INFORMATION SHOWN -
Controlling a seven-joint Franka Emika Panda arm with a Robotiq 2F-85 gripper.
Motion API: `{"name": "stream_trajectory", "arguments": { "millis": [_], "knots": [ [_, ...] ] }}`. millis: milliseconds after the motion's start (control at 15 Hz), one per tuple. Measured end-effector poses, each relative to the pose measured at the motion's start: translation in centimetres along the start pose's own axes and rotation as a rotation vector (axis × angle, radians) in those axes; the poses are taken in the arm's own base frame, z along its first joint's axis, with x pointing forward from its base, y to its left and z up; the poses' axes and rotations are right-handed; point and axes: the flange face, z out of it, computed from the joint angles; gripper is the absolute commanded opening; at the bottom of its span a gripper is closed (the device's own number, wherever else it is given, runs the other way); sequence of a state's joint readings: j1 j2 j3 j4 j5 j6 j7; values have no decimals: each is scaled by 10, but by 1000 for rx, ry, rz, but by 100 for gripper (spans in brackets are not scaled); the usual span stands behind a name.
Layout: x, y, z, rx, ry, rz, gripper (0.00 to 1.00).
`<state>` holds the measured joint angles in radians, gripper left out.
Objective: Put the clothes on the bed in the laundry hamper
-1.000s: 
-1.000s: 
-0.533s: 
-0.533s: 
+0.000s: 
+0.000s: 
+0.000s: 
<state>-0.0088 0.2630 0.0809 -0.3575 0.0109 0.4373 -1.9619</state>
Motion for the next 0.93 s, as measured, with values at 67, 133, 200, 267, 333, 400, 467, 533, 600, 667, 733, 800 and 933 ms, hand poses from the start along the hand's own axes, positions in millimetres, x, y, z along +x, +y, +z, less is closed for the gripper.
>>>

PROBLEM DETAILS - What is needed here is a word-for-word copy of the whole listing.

REPLY TO THE TASK -
Controlling a seven-joint Franka Emika Panda arm with a Robotiq 2F-85 gripper.
Motion API: `{"name": "stream_trajectory", "arguments": { "millis": [_], "knots": [ [_, ...] ] }}`. millis: milliseconds after the motion's start (control at 15 Hz), one per tuple. Measured end-effector poses, each relative to the pose measured at the motion's start: translation in centimetres along the start pose's own axes and rotation as a rotation vector (axis × angle, radians) in those axes; the poses are taken in the arm's own base frame, z along its first joint's axis, with x pointing forward from its base, y to its left and z up; the poses' axes and rotations are right-handed; point and axes: the flange face, z out of it, computed from the joint angles; gripper is the absolute commanded opening; at the bottom of its span a gripper is closed (the device's own number, wherever else it is given, runs the other way); sequence of a state's joint readings: j1 j2 j3 j4 j5 j6 j7; values have no decimals: each is scaled by 10, but by 1000 for rx, ry, rz, but by 100 for gripper (spans in brackets are not scaled); the usual span stands behind a name.
Layout: x, y, z, rx, ry, rz, gripper (0.00 to 1.00).
`<state>` holds the measured joint angles in radians, gripper left out.
Objective: Put the clothes on the bed in the laundry hamper
-1.000s: 
-1.000s: 
-0.533s: 
-0.533s: 
+0.000s: 
+0.000s: 
+0.000s: 
<state>-0.0088 0.2630 0.0809 -0.3575 0.0109 0.4373 -1.9619</state>
Motion for the next 0.93 s, as measured, with values at 67, 133, 200, 267, 333, 400, 467, 533, 600, 667, 733, 800 and 933 ms, hand poses from the start along the hand's own axes, positions in millimetres, x, y, z along +x, +y, +z, less is closed for the gripper.
>>>

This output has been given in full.